[R-sig-ME] Model fit with a Poisson, cross-validation?

Ben Bolker bolker at ufl.edu
Thu May 28 21:38:28 CEST 2009


   I'm not sure I would call this "cross-validation" (unless I
misunderstand what you're trying to do). CV usually means re-fitting the
model with one or more data points held out each time to see how much
the results vary.
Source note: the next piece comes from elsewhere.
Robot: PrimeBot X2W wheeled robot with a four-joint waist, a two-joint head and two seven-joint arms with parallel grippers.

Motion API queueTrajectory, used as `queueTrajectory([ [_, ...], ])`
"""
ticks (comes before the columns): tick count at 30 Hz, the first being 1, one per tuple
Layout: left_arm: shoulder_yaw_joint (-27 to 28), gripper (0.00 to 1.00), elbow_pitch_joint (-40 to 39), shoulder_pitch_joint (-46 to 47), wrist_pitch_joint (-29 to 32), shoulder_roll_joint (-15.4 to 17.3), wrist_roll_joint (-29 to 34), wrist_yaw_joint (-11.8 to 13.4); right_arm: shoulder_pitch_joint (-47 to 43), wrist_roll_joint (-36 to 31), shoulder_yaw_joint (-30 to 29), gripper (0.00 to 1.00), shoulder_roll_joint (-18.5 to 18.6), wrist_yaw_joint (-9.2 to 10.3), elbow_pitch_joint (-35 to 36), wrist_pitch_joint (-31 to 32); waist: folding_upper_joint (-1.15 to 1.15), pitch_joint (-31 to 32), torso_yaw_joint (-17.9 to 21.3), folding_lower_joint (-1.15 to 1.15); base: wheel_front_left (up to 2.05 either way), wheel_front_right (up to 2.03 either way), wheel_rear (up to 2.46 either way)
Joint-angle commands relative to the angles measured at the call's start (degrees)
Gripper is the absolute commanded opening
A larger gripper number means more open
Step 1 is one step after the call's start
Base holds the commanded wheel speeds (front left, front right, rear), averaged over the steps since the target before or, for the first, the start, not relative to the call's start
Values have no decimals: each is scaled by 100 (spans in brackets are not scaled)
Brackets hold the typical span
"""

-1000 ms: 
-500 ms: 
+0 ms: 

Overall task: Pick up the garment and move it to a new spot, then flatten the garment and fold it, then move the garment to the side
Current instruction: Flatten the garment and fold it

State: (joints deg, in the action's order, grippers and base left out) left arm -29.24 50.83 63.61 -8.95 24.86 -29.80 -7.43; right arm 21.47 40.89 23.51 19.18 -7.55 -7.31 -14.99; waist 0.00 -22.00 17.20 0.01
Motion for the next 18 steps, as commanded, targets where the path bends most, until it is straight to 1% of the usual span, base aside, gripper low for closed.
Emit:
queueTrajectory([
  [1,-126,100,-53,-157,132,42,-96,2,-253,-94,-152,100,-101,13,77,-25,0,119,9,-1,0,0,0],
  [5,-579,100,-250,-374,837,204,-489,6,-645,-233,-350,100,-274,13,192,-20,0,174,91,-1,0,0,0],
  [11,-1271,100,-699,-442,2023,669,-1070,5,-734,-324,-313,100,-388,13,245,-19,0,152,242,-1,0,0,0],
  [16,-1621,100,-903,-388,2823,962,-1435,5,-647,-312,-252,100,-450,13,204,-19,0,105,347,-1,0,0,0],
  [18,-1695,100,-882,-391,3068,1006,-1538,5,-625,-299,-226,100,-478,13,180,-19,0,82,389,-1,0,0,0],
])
Andrew Gelman talks a lot in (Gelman and Hill 2006)
about "posterior predictive checks", which may be close to what you have
in mind.
  Depending on what you want to do, the raw material would normally
be provided by the simulate() method for a fitted GLMM (mer) object,
but I think it doesn't work with the current released version of
lme4 -- there is one in the "allcoef" branch.  An alternative
is to download
<http://glmm.wikidot.com/local--files/basic-glmm-simulation/glmmfuns.R>
and use the my.mer.sim() function to simulate from the fitted model.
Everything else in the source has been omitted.